Antes de ligar para Bernardo tentei lembrar onde já tinha ouvido aquela voz antes e não consegui. Era visível o cuidado da pessoa que ao me ligar disfarçou a voz. Pensei alguns minutos no teor da conversa e peguei o celular...
Enquanto ligava e esperava que meu Soldado atendesse a ligação, achei estranho ele ainda não ter me ligado até aquele hora da tarde.
A chamada finalmente deu sinal de ocupado. Liguei novamente e entrou a voz computadorizada avisando que seria dirigido até a caixa postal e tratei de deixar um recado avisando o que faria logo mais a noite.
Comi o almoço comprado e ao lembrar dos meus irmãos lá na churrascaria tratei de deixar pra lá o misterioso telefonema, porque de qualquer forma veria a pessoa que era dona daquele voz logo mais à noite.
Saí de casa faltando uns quarenta minutos para o encontro. Já estava nas dependência do Shopping quando ao me aproximar da praça de alimentação senti uma estranha sensação de que estava sendo vigiado e tratei de olhar pra trás ou parava em alguma vitrine e continuava a olhar em todas as direção e nada. Se a pessoa que me ligou tivesse feito a ligação e eu pudesse ver o numero com certeza já teria ligado de volta só que agora estava sem jeito e após mais algumas vitrines e dois corredores finalmente cheguei ao local do encontro que estava lotado e sem ter mais nada a fazer, esperei.
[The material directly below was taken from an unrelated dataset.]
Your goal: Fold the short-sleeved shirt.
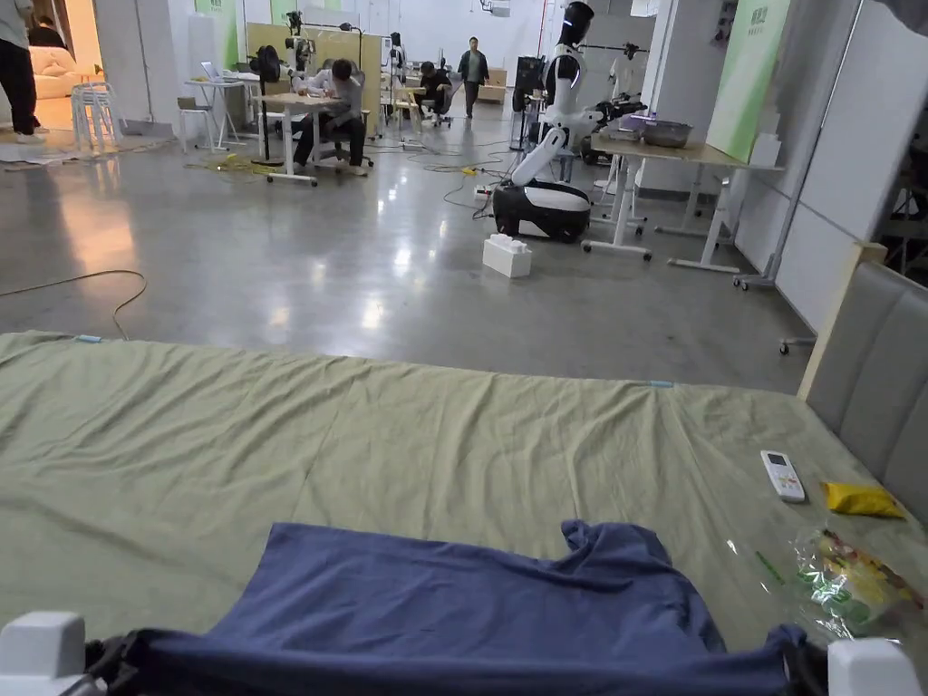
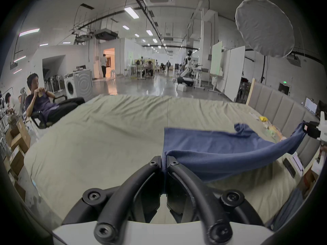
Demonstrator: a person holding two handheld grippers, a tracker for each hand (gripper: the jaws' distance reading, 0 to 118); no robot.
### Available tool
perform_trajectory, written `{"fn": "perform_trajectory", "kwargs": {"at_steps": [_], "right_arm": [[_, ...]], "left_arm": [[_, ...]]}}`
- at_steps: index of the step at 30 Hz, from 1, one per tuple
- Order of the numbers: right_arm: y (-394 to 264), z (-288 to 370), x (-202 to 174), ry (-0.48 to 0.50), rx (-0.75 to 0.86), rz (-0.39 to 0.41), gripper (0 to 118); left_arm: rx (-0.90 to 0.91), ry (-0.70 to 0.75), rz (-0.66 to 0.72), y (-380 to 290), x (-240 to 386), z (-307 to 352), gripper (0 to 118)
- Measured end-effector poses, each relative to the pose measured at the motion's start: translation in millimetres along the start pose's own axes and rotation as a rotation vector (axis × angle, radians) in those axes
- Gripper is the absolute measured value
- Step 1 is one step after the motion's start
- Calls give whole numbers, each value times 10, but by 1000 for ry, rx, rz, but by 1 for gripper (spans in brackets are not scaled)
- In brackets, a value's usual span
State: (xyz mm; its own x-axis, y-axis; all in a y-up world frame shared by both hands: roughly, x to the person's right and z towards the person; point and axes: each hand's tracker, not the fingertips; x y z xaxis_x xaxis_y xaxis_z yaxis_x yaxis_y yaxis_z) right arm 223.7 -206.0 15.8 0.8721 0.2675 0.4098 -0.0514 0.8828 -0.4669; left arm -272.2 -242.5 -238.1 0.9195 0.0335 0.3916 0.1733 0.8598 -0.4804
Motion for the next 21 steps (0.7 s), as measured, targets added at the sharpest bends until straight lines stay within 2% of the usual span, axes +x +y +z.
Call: {"fn": "perform_trajectory", "kwargs": {"at_steps": [2,7,8,11,18,21], "right_arm": [[-236,34,-46,24,-68,-31,6],[-688,80,-157,37,-181,-38,7],[-734,94,-168,13,-167,-27,6],[-904,89,-242,24,-220,-26,7],[-1215,113,-359,32,-297,46,7],[-1333,95,-361,35,-327,44,7]], "left_arm": [[-49,-5,7,-212,7,2,5],[-141,-3,-34,-634,56,-19,5],[-152,-6,-34,-689,51,-33,5],[-192,-5,-46,-852,119,-28,5],[-255,-7,-101,-1122,157,-56,6],[-279,-10,-123,-1207,148,-81,6]]}}
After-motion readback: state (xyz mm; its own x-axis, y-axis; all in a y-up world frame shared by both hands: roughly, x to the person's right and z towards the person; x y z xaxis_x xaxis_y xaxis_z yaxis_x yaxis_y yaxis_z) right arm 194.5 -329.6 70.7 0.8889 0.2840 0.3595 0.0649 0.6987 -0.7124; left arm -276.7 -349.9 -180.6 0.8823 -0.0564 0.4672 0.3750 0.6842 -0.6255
Estava olhando em determinada direção quando a voz disse bem atrás de mim...
_ Olá J B. Posso sentar? e o agora Sargento Souza me olhou e sorriu com certa timidez.
_ Sargento Souza?!! Disse cheio de surpresa... Passado o momento inicial continuei... _ Claro que pode.
Ele sentou bem a minha frente e falou sem desviar o seu olhar...
_ Acredito que você deva ter se perguntado por muitas vezes o porquê de tudo isso, certo?
_ Pode apostar que sim, sargento. O que você quis dizer quando disse se eu não viesse algo aconteceria com o Soldado?
_ Na verdade eu não sei o que acontecerá com ele depois que te falar o que realmente esta acontecendo...
_ Você também faz parte do passado do meu Soldado e deve querer fazer alguma chantagem, é isso?
_ Não J B. Eu não sou como ele ou os outros. Somos parecidos, eu e você. Só não aguento mais te ver aí todo apaixonado enquanto o Gouveia te traí.
_ Enquanto ele me traí? Você tem certeza no que esta me dizendo?
_ Sim absoluta certeza. Posso te fazer uma pergunta?
_ Claro... Foi tudo que pude dizer já sentindo as mãos ficarem geladas.
_ Quantas vezes nesse último mês o Gouveia ficou de serviço?
_ Pelo menos duas vezes na semana. Um dia regular na semana e outra vez no final de semana.
_ Depois que fomos promovidos, sabe quantas vezes eu tirei serviço no último mês? Uma única vez. A escala esta facilitada por conta do maior efetivo.
_ Não pode ser, Sargento. Ainda hoje ele esta lá no quartel e... Fui parando de falar e lembrando que desde a manhã eu nada mais sabia do meu Soldado. nenhuma notícia dele, nenhuma ligação, nenhuma mensagem, absolutamente nada...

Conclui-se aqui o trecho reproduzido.